The candlepower has always been there, but I never knew where to direct the lumens. I was a high school dropout … and then a college honor student, winning best-of writing awards in two departments. I had a townhome in the suburbs, a girlfriend who tolerated my taste in entertainment, and a stable job teaching.
But the writing was hollow, the accomplishments ephemeral, and I was
becoming less tolerant of environmental toxins through following the advice of the best doctors in the world at the Mayo clinic.
I read Gatto’s ‘Underground History’ and began to seriously question my work, even though our school was in the process of a fundamental transformation towards student-centered learning. But the district administrators beat me to it, ignoring positive job reviews and demonstrable success (my program drew in students from 4 neighboring communities and generated a profit for the district) because I couldn’t work around fresh paint and required accommodation. The program ended, and my employment ended.
I spent the next 6 years trying really damned hard to never work for anyone else again, and create safer housing so I could begin to heal the damage done to my health and cognition by civilization’s bastard stepchild – endemic toxicity. This has been a difficult and painful crucible that has led me to fundamentally question civilization and its stories of promise.

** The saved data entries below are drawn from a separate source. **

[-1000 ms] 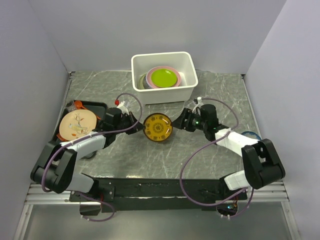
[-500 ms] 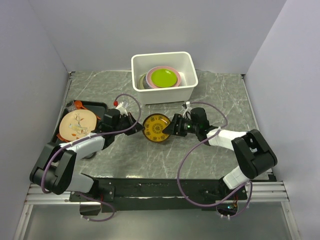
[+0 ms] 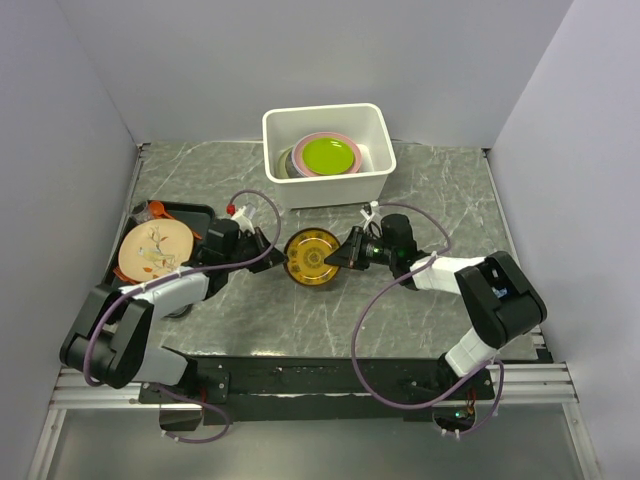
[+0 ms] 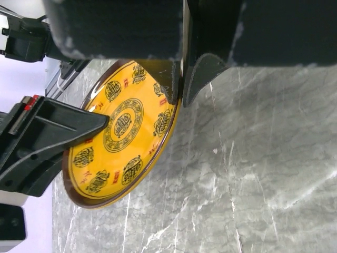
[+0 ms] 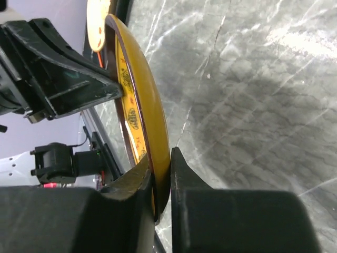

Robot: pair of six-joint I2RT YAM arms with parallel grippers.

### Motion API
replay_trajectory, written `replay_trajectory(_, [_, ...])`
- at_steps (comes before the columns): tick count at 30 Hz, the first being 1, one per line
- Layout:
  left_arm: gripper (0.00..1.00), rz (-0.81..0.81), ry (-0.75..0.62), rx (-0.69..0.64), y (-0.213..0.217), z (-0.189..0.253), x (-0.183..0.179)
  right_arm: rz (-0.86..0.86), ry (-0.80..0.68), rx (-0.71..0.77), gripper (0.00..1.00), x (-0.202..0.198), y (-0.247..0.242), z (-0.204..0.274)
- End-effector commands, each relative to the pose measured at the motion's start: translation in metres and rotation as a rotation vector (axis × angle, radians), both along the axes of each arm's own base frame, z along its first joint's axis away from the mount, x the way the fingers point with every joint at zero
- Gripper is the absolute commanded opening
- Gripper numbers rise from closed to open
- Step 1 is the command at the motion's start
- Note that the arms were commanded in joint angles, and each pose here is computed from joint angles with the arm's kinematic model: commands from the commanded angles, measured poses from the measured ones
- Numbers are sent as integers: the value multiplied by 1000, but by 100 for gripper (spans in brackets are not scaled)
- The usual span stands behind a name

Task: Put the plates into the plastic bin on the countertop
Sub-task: Place the plate in the plastic bin.

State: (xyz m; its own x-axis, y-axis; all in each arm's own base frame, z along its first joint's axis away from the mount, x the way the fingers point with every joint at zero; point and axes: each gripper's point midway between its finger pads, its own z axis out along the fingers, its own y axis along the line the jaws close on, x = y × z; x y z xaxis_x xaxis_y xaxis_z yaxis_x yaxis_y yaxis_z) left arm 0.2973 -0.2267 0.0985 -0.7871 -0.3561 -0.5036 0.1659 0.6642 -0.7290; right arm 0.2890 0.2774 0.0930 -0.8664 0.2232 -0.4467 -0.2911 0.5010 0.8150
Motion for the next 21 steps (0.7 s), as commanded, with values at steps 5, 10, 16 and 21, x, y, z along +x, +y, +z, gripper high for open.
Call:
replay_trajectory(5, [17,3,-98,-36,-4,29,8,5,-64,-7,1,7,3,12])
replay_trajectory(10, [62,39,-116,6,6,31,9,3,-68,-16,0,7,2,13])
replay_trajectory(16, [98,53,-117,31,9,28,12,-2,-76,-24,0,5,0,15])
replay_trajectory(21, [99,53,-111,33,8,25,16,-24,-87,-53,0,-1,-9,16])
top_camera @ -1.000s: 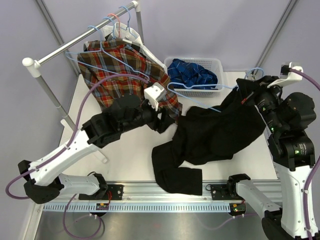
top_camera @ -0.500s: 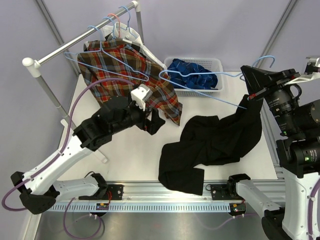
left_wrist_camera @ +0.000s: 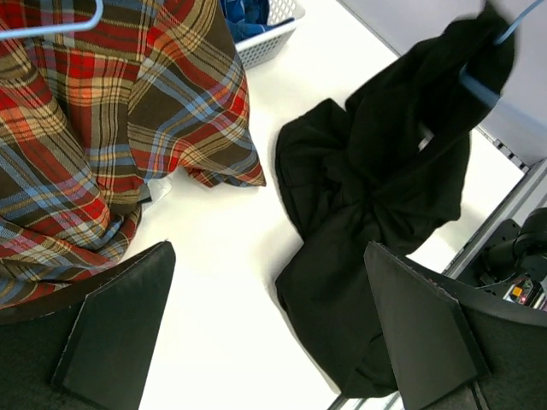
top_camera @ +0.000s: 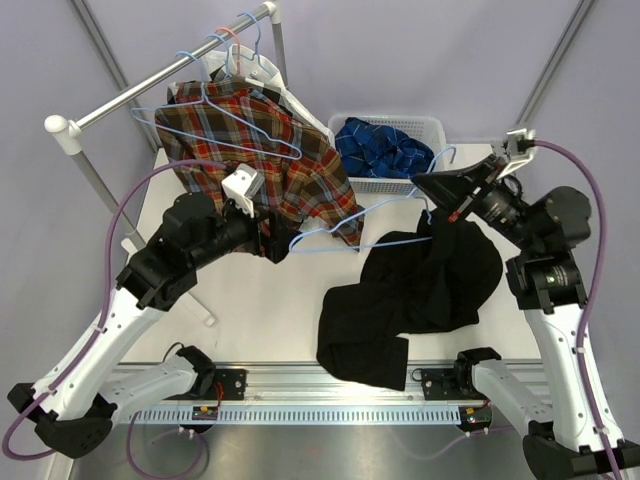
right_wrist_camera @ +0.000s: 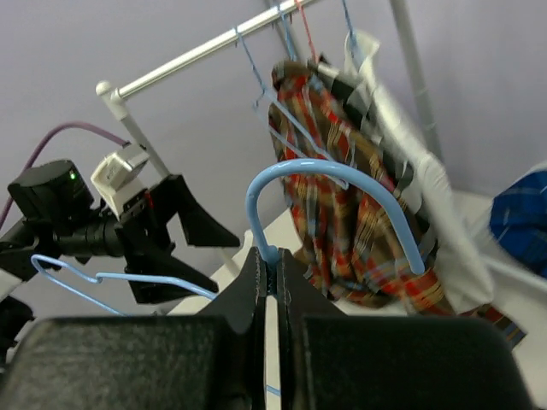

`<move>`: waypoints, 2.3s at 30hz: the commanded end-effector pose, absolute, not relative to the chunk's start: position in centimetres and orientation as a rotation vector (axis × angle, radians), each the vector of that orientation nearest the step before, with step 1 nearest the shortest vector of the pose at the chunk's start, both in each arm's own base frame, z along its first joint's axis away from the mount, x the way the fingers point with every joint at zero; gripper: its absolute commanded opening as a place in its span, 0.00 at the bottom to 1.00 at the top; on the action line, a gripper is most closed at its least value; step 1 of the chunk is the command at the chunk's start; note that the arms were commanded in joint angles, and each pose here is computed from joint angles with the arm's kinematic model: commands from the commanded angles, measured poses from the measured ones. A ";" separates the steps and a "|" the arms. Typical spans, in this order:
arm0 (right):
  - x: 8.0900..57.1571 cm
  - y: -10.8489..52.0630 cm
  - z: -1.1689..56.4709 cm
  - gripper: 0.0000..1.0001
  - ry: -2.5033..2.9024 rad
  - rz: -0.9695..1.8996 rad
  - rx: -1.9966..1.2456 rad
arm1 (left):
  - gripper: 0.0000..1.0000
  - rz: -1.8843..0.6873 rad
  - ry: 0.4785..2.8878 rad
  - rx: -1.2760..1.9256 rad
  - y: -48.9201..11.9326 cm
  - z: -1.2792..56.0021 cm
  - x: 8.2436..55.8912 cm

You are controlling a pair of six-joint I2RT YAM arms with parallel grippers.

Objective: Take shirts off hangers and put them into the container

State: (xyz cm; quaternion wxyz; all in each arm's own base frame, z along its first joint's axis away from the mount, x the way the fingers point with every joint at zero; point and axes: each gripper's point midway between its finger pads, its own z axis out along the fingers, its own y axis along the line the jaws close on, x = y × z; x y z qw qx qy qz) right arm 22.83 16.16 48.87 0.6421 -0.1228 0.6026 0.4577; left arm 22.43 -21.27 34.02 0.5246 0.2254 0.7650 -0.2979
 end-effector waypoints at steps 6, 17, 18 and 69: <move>22.4 16.6 41.3 0.00 1.576 0.949 -0.479 | 0.98 -0.746 1.742 0.527 -21.0 38.4 22.1; 25.6 15.3 41.7 0.00 1.558 0.692 -0.626 | 0.93 -1.149 1.679 0.676 -26.3 44.6 18.8; 25.7 15.2 42.3 0.00 1.552 0.680 -0.630 | 0.93 -1.175 1.672 0.694 -26.7 45.1 18.5; 20.7 15.4 40.9 0.99 1.658 0.819 -0.580 | 0.00 -0.752 2.116 0.780 -27.8 29.5 17.2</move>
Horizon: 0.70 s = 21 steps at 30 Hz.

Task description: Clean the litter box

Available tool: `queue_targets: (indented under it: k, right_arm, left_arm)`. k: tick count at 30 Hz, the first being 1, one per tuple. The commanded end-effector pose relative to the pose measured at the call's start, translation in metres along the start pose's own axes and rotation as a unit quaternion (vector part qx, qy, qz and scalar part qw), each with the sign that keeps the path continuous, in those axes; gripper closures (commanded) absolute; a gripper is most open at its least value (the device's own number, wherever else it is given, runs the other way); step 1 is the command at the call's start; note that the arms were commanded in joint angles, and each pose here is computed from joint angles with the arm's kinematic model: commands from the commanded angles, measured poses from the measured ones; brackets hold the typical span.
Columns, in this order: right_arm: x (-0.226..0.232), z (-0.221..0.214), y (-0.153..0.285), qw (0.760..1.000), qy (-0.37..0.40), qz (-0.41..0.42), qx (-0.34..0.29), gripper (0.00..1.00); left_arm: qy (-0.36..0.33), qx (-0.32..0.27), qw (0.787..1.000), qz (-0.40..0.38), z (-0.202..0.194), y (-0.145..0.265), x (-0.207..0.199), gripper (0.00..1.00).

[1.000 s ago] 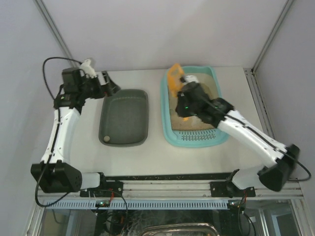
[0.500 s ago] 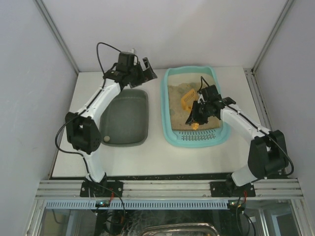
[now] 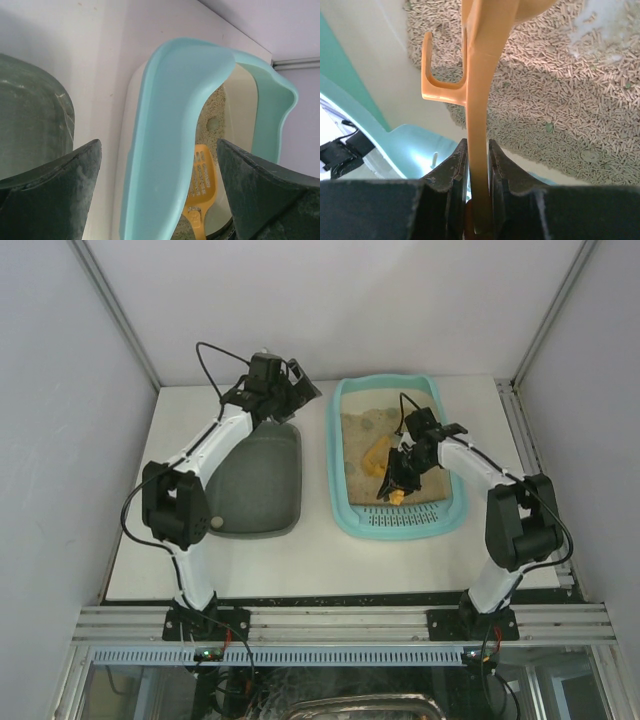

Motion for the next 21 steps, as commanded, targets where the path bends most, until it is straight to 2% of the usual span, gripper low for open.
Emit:
queue_targets:
  k: [1, 5, 12, 21]
  right_arm:
    - [0.012, 0.01, 0.007, 0.999, 0.023, 0.031, 0.033, 1.0]
    - [0.024, 0.016, -0.001, 0.997, 0.026, 0.056, 0.055, 1.0]
    - [0.029, 0.014, -0.005, 0.996, 0.046, -0.031, 0.064, 1.0]
    - [0.038, -0.004, 0.005, 0.989, 0.082, -0.072, 0.103, 1.0]
  left_arm:
    - [0.022, -0.031, 0.999, -0.034, 0.005, 0.02, -0.015, 0.0]
    - [0.017, -0.03, 0.999, -0.038, 0.005, 0.025, -0.014, 0.0]
    - [-0.003, -0.039, 0.998, -0.05, 0.004, 0.037, -0.011, 0.0]
    - [-0.017, -0.046, 0.998, -0.047, 0.0, 0.047, -0.002, 0.0]
Point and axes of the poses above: each gripper's point midway between its finger pads, its own y axis back along the fingers, its own x axis along the line the jaws close on, z = x × y, the point moved 7 cm from there along y, back along the fingers, and after that the axes turned 7 degrees about y, right-handed, at the moved point
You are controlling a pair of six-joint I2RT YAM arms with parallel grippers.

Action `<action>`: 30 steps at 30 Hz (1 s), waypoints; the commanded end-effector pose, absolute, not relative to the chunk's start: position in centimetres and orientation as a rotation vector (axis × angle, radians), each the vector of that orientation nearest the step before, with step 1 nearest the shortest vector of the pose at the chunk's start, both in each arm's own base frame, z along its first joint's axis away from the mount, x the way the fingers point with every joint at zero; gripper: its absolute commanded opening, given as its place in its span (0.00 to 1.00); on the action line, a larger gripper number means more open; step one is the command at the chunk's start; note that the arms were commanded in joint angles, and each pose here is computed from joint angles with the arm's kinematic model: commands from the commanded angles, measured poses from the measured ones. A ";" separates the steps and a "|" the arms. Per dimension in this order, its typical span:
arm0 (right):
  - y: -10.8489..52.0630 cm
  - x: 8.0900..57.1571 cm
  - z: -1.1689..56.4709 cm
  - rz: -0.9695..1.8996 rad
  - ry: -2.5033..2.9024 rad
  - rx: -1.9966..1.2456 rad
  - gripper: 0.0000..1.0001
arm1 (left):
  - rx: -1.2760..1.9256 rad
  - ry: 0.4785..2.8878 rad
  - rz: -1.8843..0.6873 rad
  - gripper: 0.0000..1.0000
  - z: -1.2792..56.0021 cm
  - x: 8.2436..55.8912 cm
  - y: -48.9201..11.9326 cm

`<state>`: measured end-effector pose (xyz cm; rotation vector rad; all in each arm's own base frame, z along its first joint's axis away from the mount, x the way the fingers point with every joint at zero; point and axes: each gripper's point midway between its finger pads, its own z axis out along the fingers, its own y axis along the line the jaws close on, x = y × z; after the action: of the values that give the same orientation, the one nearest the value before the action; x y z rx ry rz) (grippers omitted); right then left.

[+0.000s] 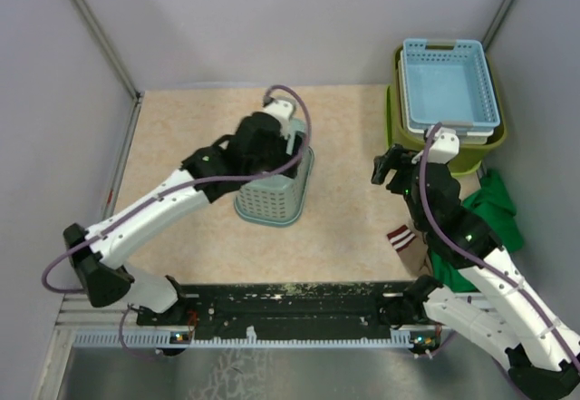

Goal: Turn the large container upside down

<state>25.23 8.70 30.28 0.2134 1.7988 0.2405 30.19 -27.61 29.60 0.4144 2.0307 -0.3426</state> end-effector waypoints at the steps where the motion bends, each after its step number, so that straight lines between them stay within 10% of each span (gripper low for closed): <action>1: 7.8 25.0 33.0 0.273 1.710 0.282 0.76 | 0.452 2.082 -0.139 0.82 26.4 29.6 -29.6; 15: 8.2 25.1 32.1 0.274 1.737 0.269 0.76 | 0.414 2.251 0.230 0.42 16.7 32.4 -25.2; 30: 8.0 24.5 32.0 0.284 1.737 0.260 0.76 | -0.065 2.344 0.277 0.48 12.6 45.4 -4.3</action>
<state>24.83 8.28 30.72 0.2436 1.7769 0.2573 45.52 -9.27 19.27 -0.1062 2.1336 0.2097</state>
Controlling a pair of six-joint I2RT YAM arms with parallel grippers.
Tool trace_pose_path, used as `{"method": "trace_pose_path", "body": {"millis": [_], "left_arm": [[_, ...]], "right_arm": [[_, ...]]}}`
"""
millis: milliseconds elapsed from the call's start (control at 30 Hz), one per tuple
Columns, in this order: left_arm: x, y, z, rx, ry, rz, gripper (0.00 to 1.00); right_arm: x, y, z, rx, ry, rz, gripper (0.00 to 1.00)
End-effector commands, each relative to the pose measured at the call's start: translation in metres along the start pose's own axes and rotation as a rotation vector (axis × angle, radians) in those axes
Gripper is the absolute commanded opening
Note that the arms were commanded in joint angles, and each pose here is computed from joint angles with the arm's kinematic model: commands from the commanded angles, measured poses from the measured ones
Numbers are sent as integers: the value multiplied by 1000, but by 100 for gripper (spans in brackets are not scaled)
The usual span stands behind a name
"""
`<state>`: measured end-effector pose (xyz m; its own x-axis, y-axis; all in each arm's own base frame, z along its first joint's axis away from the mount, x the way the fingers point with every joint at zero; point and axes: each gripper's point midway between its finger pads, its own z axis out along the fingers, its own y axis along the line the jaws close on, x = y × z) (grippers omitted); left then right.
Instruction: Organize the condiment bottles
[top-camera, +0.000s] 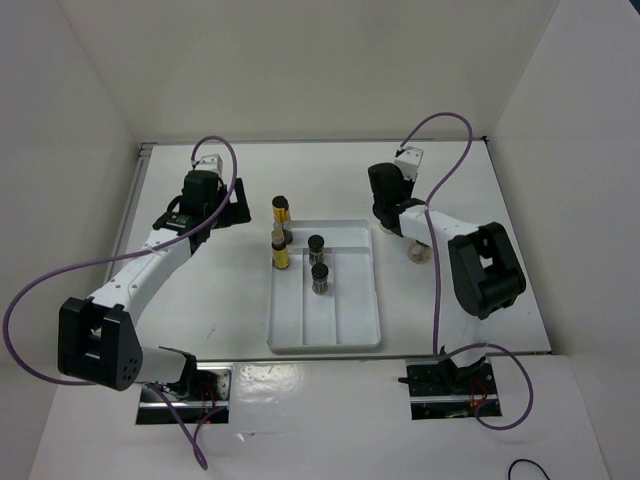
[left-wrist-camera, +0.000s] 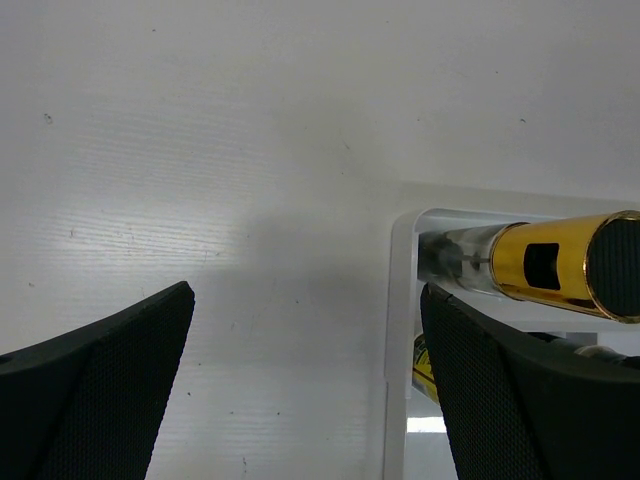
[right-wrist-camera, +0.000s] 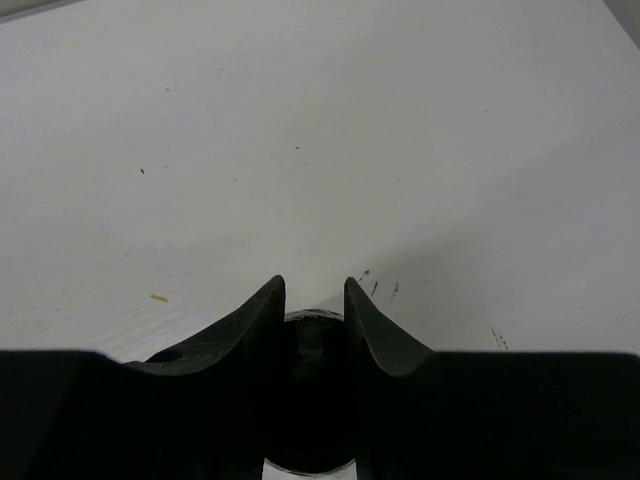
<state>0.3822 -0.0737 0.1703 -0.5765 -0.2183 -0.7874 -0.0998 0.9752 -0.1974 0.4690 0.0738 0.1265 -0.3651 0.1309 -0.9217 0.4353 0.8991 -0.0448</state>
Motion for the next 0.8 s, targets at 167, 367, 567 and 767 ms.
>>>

Rewilding, anarchism and primitivism hold value to me for many of the common reasons: it minimizes the use of dehumanizing technology, has been proven to work over millenia, avoids many of the perils of heirarchy, and does not treat the Earth like a giant roll of toilet paper.
But the call towards balance is more basic than that. Since I’ve been a small child, I’ve been confused and hurt by authority. This feeling is deeply visceral. I knew that something was broken and wrong, but I could not articulate why.
To the extent that I’m able to, I am trying to simplfy and find a new balance.
Thank you for the opportiuity to share.